Que tout le monde intègre cette vérité intangigle : le Chef dit "Je veux", aussi, tous et toutes ont pour obligation de s'incliner devant ses sentences. Le Chef dit "Je sais", donc, tous et toutes ont pour impératif de se taire devant ses affirmations. Le Chef ne supporte pas qu'on lui tienne tète. Il n'apprécie pas qu'on le brocarde ou qu'on égratigne l'image qu'il se fait de lui-même ; ou qu'il s'imagine que les autres ont de lui. Le Chef a une tellement haute opinion de lui ; il se situe au-dessus de la mêlée. Commander, ordonner, distribuer récompenses ou châtiments, imposer ce qui est bien ou ce qui est mal, signifier ce qui est bon ou ce qui est mauvais, est sa façon d'exister. Sans cet apparat, à la fois ridicule et pathétique, il a l'impression d'être insignifiant et sans attraits.

Alors, le Chef, tel un coq plastronnant au centre de la basse-cour, brasse du vent. Il papillonne à gauche et à droite. Il roucoule et s'agite dès que l'occasion lui en est donnée. Il fait montre d'un autoritarisme outrancier flirtant le grotesque et le risible. Sa prétention est sans limites ; son orgueil, sa fierté, et sa vanité sont immodérés. Il n'attend de ses interlocuteurs que leurs approbations et que leur obéissance sans discussion. Il n'apprécie rien de plus que d'être entouré de quidams qui lui ressemblent ; mais à un degré légèrement inférieur, toute de même, il ne faut pas exagérer. Des fois que ces derniers s'affranchissent de son omnipotence, que son prestige décline irrémédiablement.

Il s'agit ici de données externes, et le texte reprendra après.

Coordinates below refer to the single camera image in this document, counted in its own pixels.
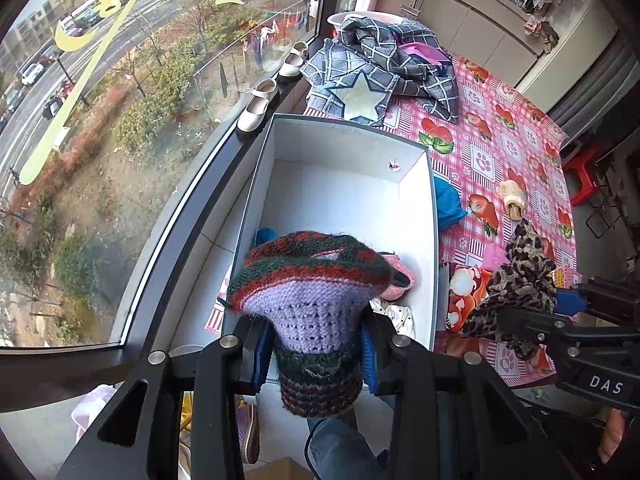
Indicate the person's right hand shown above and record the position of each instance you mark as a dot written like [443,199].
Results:
[612,435]

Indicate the pink strawberry print tablecloth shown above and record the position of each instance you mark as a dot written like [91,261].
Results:
[480,160]

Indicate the orange print tissue pack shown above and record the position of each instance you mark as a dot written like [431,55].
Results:
[470,295]

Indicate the white polka dot scrunchie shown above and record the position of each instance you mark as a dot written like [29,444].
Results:
[397,317]

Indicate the brown cardboard box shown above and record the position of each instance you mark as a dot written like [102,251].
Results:
[277,470]

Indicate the white cardboard box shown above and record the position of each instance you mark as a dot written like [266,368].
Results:
[325,190]

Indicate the denim cloth with star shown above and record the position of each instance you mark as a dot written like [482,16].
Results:
[355,95]

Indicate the purple striped slipper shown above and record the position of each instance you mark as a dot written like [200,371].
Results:
[250,432]

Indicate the long yellow window sticker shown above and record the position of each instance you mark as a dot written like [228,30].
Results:
[65,115]

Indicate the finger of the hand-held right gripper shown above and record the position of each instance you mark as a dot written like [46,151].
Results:
[525,325]
[567,302]

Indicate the cream beige sock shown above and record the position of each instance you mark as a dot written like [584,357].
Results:
[514,197]

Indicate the pink patterned tissue box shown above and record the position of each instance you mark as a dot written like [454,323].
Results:
[567,277]

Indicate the white plastic basin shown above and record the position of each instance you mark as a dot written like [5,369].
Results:
[345,17]

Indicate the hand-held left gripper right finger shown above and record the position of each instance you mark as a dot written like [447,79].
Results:
[367,360]

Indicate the red plastic stool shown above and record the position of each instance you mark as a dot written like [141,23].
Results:
[582,170]

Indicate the cream leather shoe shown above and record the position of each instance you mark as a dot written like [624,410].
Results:
[292,62]
[255,110]

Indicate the purple red green knitted hat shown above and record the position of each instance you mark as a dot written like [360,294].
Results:
[310,310]

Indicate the leopard print scrunchie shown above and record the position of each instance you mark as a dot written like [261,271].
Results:
[520,270]

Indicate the person's legs in jeans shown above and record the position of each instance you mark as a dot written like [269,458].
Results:
[340,445]

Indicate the yellow crescent window sticker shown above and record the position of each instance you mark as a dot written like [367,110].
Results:
[75,42]

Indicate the pale plastic bag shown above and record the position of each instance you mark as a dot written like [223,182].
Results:
[92,410]

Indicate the purple cloth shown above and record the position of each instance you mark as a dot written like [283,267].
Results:
[425,55]

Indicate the blue cloth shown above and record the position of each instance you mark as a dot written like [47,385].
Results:
[447,202]
[265,237]

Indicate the grey plaid cloth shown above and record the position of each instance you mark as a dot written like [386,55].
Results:
[400,60]

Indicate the pink and black knitted bootie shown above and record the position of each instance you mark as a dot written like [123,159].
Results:
[402,277]

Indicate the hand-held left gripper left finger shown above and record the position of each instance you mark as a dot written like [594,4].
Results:
[260,360]

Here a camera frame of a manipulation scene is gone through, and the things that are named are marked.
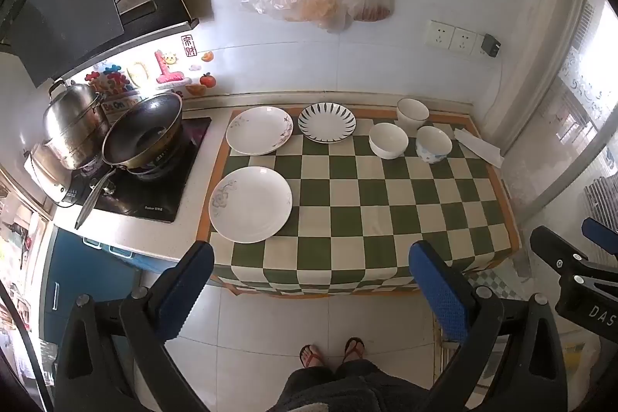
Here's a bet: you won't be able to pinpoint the stainless steel steamer pot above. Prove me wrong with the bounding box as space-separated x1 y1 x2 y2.
42 79 109 171

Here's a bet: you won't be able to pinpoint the blue kitchen cabinet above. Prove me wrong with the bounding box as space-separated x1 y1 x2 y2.
39 226 179 365

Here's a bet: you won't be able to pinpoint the black flip-flop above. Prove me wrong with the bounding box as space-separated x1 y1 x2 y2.
342 337 366 365
299 343 326 369

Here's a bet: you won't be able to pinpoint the black striped white plate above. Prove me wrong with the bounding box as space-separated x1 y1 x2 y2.
298 103 357 144

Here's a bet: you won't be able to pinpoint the wide white bowl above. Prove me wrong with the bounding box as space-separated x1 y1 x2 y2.
369 122 409 160

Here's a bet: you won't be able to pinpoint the frosted glass sliding door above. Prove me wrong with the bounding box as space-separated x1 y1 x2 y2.
502 0 618 220

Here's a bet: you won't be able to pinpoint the white wire rack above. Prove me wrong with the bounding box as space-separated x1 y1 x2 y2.
582 173 618 220

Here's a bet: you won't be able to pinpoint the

Le pire, c'est qu'il ne s'aperçoit pas que son comportement les dessert plus qu'il ne le sert. Or, Ce n'est pas l'essentiel, ça le laisse froid et indifférent, impassible. Imperméable à n'importe quel argument sensé ou raisonnable, il est rétif à toute forme de compromis. Dur et brutal au cas échéant, il est implacable et incorrect, ses mots sont crus, ses jugements à l'emporte pièce sont simplistes et triviaux. Ses préoccupations sont terre à terre et médiocres. Finalement, son leitmotiv est : malheur à celui ou à celle qui aurait le dessein de fissurer cette image cette lisse, "parfaite" derrière laquelle je me cache pour vous dicter ma loi.

Oui, tel est son credo, qu'elle clame sans état d'âme, sans regret ni remord à qui veut l'entendre. Malheureusement - ou heureusement, plutôt, le Chef est un être humain comme les autres, ni plus ni moins. Il n'est ni meilleur ou ni moins respectable ou honorable que quiconque. Il a des qualités et des défauts, il a des forces et des faiblesses, il a des aptitudes et des insuffisances.. Il a une personnalité, a un caractère, a des certitudes ou des opinions, qui n'appartiennent qu'à lui. Est-ce pour autant qu'il doit ériger ces derniers comme vérité inaliénable et universelle qui ne tolèrent pas le démenti ou la remise en cause ou en question ? Que nenni ! Sa voix n'en n'est qu'une parmi d'autres ; même s'il pense ou aimerait que ce soit le contraire.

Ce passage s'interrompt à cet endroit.